Maintained by: David J. Birnbaum (djbpitt@gmail.com)
Last modified:
2022-02-21T03:17:33+0000
Your task is to create a Relax NG schema for our XML version of the first two pargraphs of the first letter of Mary Shelley’s Frankenstein, available at http://dh.obdurodon.org/2224_test-02_relax-ng.xml.
Your schema should constrain the XML while also allowing for the reasonable
integration of new material (that is, similar content in other parts of the novel),
and there may be more than one way to do that. Hint: You will want to use
repeatable or-groups when you model mixed content, and you can read
about those under Mixed content
in our Relax NG content models posting.
You are not permitted to change the XML, so your schema has to be valid against the XML as given. Make sure that you associate your schema with the XML and use it to validate the XML file. If the XML is not valid against the schema, you’ll want to find the problem and adjust the schema.
Should you have any questions about the test, please post them in the Relax NG
channel of our Slack discussion board (and when you respond to someone’s query,
which you are encouraged to do, you can nudge them in the right direction, but don’t
give away the answer). You may use any reference material you would like while
creating your schema (books, Internet, etc.), except that you cannot receive help
from another person, and your work needs to be your own. When you are finished,
upload your schema to Canvas, where we have created an assignment
for it (do
not upload the XML).
There are multiple ways to model this document type effectively in Relax NG, so your solution need not have matched ours exactly. Among other things, Relax NG schemas are typically written to model not just a single document, but a document type—in this case, perhaps this text and others that may be similar to it. For that reason, you will want to construct a schema that is not overly permissive, but also one that is not overly restrictive.
start = letter
letter = element letter { metadata, body }
#
# #####
# metadata
# #####
#
metadata = element metadata { title, addressee, from, date }
title =
element title { text, num }
num = element num { xsd:int }
addressee =
element addressee {
mixed { person*, location? }
}
from =
element from {
mixed { location* }
}
#
# ##### date #####
#
date = element date { month, day, year }
month = element month { text }
day = element day { text }
year = element year { text }
#
# #####
# body
# #####
#
body = element body { p+ }
p =
element p {
mixed { (location | person)* }
}
#
# ##### location #####
#
location =
element location { where, real, text}
where = attribute where { text }
real = attribute real { xsd:boolean }
#
# ##### person #####
#
person =
element person { who, rel, text }
who = attribute who { text }
rel = attribute rel { text }
We used Relax NG comments, which begin with hash marks, to make it easier to find the different sections of our schema: metadata, body, and inline elements (elements contained in mixed content).
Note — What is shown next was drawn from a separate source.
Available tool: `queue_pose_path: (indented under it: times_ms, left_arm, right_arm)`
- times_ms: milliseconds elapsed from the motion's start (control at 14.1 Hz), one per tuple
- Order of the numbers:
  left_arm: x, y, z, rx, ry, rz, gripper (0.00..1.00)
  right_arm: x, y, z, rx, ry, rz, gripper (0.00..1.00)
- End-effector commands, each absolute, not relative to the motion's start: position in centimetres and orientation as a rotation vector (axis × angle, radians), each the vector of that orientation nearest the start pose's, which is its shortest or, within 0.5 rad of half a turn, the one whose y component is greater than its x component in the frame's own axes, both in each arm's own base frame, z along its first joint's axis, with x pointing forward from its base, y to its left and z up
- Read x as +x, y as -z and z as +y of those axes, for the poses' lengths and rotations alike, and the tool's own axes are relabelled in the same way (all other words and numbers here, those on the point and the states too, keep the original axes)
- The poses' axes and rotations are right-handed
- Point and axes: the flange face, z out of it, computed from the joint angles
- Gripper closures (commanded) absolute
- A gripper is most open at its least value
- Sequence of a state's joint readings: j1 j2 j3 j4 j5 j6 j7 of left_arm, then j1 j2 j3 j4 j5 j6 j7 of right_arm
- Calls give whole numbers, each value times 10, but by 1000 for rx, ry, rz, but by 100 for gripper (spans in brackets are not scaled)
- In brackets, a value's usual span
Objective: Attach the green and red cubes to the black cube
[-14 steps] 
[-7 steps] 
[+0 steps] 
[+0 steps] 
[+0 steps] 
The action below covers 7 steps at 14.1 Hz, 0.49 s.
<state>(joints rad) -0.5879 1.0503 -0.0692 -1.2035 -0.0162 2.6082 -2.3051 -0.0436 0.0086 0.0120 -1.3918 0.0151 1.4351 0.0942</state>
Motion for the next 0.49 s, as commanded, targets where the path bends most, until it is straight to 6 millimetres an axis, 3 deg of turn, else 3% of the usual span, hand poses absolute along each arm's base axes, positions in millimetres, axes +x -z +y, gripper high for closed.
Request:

In Real Life the only time we don’t include these types of sectioning comments in our Relax NG is when it is so short that we can see it all easily on a single screen.
Relax NG doesn’t care about the order of your declarations, but we find that grouping and labeling them this way makes life easier for the developer. A line that begins with a single hash mark in Relax NG is a comment, but lines that begin with two consecutive hash marks are not, so we insert a space after the first hash mark. By the way, comments do not have to begin only at the start of a line; you can include a comment at the end of a line of schema code, e.g.:
who = attribute who { text } # person to whom an epithet refers
We used a repeatable or-group to model mixed content in our defintion of
<p>
elements. This is a common way to
model paragraph-like structures; in the case of our example, a paragraph is
mostly plain text, but with <location>
and <person>
elements mixed in, and more
than one can appear in a single paragraph.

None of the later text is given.